-------- TASK INPUT
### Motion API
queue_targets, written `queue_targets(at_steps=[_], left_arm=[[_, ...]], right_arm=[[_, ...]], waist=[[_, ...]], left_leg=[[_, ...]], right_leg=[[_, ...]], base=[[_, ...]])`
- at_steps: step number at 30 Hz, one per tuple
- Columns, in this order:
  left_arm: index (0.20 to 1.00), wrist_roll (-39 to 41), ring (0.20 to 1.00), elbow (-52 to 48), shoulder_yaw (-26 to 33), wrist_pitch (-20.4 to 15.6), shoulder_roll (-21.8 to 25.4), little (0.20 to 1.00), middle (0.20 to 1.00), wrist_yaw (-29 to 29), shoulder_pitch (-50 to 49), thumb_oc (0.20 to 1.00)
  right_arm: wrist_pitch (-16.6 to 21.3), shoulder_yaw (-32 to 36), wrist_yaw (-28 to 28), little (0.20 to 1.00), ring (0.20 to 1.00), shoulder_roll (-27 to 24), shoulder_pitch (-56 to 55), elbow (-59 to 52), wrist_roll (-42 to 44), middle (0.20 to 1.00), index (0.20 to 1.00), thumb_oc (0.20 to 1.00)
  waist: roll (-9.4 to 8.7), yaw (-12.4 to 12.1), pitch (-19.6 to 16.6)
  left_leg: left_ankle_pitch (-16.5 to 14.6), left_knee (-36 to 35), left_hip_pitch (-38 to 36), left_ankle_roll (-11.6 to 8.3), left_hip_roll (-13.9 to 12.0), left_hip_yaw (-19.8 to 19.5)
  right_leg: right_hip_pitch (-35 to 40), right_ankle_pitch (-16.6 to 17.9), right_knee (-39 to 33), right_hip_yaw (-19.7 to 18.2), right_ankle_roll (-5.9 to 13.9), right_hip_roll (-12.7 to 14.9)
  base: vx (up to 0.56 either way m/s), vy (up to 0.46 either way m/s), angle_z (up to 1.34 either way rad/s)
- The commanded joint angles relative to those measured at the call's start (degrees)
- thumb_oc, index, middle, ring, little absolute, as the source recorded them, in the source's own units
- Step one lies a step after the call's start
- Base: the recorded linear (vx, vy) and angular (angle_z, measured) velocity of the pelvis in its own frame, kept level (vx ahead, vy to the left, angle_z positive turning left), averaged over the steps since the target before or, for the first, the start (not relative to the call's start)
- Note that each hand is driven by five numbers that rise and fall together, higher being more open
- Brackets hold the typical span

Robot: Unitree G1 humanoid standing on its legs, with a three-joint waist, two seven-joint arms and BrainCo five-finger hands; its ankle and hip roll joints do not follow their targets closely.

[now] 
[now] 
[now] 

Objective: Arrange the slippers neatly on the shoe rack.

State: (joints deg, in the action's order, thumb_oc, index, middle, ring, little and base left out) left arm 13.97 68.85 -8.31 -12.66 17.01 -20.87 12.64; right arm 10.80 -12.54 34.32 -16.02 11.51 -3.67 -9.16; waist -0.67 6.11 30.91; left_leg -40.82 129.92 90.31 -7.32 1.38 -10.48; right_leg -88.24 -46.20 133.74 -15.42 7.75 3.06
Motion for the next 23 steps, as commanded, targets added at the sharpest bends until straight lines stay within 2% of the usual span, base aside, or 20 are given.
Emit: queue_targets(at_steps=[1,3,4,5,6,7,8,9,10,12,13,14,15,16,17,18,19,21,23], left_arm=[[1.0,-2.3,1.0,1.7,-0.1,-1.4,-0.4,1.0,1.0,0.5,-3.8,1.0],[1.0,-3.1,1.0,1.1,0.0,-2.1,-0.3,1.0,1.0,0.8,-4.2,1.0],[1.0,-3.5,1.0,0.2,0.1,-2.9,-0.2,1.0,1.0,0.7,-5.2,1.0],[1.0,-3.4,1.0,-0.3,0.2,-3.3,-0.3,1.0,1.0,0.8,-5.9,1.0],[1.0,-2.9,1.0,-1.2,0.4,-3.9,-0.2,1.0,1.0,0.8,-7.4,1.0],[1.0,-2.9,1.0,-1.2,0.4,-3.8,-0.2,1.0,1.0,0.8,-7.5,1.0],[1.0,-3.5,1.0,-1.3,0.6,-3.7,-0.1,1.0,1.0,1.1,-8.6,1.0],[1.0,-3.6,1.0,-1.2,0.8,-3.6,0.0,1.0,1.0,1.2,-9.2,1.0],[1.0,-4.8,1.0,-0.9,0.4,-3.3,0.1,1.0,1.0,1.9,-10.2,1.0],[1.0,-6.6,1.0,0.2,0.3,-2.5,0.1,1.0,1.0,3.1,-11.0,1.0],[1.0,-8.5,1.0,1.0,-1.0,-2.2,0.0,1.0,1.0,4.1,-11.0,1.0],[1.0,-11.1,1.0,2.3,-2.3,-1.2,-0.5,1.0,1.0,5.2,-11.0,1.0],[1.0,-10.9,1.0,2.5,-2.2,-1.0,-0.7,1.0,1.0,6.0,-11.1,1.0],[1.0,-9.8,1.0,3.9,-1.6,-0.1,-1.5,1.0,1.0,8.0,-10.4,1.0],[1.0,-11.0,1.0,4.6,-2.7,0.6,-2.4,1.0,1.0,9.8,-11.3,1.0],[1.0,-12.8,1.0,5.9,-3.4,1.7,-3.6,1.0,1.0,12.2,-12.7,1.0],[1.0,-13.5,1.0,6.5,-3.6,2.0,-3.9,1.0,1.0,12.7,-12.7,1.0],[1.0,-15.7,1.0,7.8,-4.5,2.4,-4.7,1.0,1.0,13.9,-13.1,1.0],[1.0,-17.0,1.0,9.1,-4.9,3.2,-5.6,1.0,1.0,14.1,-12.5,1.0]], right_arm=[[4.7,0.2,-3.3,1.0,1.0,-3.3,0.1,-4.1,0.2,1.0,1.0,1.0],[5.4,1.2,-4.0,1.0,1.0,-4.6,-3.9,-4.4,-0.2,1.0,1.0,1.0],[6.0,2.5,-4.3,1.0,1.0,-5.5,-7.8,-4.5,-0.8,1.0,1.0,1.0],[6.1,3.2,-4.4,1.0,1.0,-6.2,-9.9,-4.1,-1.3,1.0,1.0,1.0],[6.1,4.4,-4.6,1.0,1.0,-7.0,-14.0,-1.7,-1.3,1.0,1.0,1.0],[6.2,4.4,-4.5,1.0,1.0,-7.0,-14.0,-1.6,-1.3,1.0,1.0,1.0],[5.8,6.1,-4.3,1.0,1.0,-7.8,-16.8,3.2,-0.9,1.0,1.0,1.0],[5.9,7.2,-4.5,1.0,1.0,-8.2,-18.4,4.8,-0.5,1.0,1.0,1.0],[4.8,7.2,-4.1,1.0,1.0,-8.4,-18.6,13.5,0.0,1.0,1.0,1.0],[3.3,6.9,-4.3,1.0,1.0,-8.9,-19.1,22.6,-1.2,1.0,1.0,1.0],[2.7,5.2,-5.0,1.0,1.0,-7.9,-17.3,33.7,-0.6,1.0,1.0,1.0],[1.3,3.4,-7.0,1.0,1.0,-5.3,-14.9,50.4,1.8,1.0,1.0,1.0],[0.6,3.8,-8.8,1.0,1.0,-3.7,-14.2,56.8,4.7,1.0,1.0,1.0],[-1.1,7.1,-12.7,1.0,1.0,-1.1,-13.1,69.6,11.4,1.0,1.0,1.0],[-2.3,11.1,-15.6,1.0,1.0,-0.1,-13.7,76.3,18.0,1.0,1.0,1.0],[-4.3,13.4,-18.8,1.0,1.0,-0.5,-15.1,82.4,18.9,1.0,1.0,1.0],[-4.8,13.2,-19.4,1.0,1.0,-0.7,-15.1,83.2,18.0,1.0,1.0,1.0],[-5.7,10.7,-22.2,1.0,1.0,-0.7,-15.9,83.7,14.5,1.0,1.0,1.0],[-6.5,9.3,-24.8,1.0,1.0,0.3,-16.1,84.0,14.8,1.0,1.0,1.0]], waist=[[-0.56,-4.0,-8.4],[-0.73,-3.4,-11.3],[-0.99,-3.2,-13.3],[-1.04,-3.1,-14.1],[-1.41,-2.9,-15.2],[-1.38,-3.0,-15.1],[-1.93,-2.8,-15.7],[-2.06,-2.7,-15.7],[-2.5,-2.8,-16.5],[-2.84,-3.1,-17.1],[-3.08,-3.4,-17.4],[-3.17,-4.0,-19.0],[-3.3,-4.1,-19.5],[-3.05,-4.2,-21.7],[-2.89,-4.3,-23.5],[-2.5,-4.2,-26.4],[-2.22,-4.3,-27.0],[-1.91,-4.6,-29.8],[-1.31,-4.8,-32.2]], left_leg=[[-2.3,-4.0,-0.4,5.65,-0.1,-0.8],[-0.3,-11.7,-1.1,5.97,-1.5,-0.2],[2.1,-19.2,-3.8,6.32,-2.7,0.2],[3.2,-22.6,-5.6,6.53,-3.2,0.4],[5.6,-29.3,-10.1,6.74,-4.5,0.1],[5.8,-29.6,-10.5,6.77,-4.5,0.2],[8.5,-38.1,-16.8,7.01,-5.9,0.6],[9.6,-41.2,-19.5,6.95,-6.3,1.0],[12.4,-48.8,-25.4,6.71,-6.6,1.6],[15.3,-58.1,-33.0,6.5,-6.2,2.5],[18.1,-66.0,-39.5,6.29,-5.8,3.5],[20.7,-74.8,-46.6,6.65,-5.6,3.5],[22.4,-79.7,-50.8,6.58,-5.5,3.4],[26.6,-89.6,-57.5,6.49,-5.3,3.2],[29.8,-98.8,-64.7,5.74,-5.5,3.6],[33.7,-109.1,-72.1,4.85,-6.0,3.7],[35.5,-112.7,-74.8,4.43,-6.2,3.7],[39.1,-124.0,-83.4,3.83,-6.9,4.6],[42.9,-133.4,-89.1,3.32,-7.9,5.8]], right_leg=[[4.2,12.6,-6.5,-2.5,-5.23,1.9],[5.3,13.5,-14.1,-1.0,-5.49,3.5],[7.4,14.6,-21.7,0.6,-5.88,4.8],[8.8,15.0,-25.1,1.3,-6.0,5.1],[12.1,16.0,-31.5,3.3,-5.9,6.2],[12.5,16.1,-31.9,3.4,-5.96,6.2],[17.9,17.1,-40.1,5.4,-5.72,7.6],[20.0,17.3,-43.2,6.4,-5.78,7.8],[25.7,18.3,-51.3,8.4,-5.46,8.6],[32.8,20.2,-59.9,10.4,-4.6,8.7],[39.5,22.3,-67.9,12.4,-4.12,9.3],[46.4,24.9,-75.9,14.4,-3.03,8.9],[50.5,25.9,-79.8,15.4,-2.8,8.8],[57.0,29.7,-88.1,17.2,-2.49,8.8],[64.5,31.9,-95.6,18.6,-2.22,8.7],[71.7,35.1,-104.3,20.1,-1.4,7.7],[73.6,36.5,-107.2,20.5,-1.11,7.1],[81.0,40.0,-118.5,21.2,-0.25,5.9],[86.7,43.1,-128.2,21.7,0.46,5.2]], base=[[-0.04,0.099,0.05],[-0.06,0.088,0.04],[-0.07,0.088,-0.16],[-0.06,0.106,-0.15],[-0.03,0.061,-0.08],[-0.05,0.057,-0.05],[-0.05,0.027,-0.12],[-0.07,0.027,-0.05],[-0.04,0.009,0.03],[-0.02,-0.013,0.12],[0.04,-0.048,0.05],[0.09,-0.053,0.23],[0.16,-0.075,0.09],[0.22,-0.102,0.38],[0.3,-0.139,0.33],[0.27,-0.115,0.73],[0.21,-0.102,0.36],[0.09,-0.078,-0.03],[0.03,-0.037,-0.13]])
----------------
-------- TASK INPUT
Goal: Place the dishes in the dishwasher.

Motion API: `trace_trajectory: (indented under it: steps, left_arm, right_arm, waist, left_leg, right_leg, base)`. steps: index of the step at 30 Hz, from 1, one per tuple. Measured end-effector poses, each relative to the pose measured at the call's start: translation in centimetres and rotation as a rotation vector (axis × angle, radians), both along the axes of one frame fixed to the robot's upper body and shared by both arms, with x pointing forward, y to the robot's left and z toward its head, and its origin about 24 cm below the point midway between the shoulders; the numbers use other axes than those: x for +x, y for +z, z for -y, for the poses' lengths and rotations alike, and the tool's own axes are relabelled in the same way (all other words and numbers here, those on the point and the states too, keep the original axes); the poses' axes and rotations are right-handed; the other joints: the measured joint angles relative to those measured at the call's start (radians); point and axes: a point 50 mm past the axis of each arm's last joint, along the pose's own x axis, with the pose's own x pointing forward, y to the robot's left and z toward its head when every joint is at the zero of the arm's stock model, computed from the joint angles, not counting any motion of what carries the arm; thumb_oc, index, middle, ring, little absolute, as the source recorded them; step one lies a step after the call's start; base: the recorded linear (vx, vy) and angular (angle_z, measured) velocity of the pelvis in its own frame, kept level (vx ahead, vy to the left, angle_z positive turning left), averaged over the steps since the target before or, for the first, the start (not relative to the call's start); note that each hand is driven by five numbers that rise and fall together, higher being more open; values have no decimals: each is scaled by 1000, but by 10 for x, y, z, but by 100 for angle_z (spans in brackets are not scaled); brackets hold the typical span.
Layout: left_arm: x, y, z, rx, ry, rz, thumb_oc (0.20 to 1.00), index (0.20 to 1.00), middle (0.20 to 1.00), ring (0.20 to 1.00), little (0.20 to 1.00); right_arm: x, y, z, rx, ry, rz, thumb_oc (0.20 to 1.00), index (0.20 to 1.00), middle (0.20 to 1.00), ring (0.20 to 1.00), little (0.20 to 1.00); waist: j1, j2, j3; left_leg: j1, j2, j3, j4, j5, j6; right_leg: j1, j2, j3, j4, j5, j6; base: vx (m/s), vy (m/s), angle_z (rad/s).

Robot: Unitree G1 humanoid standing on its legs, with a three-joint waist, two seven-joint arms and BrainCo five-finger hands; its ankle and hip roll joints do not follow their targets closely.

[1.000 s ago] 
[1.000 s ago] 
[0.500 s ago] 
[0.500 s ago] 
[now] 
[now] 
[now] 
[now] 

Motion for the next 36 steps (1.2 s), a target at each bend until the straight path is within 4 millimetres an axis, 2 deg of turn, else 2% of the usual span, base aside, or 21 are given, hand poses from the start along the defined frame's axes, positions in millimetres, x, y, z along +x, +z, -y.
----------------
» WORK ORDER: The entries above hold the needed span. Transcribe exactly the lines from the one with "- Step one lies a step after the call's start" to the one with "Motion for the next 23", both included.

» RESULT OF THE EXERCISE:
- Step one lies a step after the call's start
- Base: the recorded linear (vx, vy) and angular (angle_z, measured) velocity of the pelvis in its own frame, kept level (vx ahead, vy to the left, angle_z positive turning left), averaged over the steps since the target before or, for the first, the start (not relative to the call's start)
- Note that each hand is driven by five numbers that rise and fall together, higher being more open
- Brackets hold the typical span

Robot: Unitree G1 humanoid standing on its legs, with a three-joint waist, two seven-joint arms and BrainCo five-finger hands; its ankle and hip roll joints do not follow their targets closely.

[now] 
[now] 
[now] 

Objective: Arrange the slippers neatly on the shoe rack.

State: (joints deg, in the action's order, thumb_oc, index, middle, ring, little and base left out) left arm 13.97 68.85 -8.31 -12.66 17.01 -20.87 12.64; right arm 10.80 -12.54 34.32 -16.02 11.51 -3.67 -9.16; waist -0.67 6.11 30.91; left_leg -40.82 129.92 90.31 -7.32 1.38 -10.48; right_leg -88.24 -46.20 133.74 -15.42 7.75 3.06
Motion for the next 23 steps, as commanded, targets added at the sharpest bends until straight lines stay within 2% of the usual span, base aside, or 20 are given.

No additional work is needed on this exercise.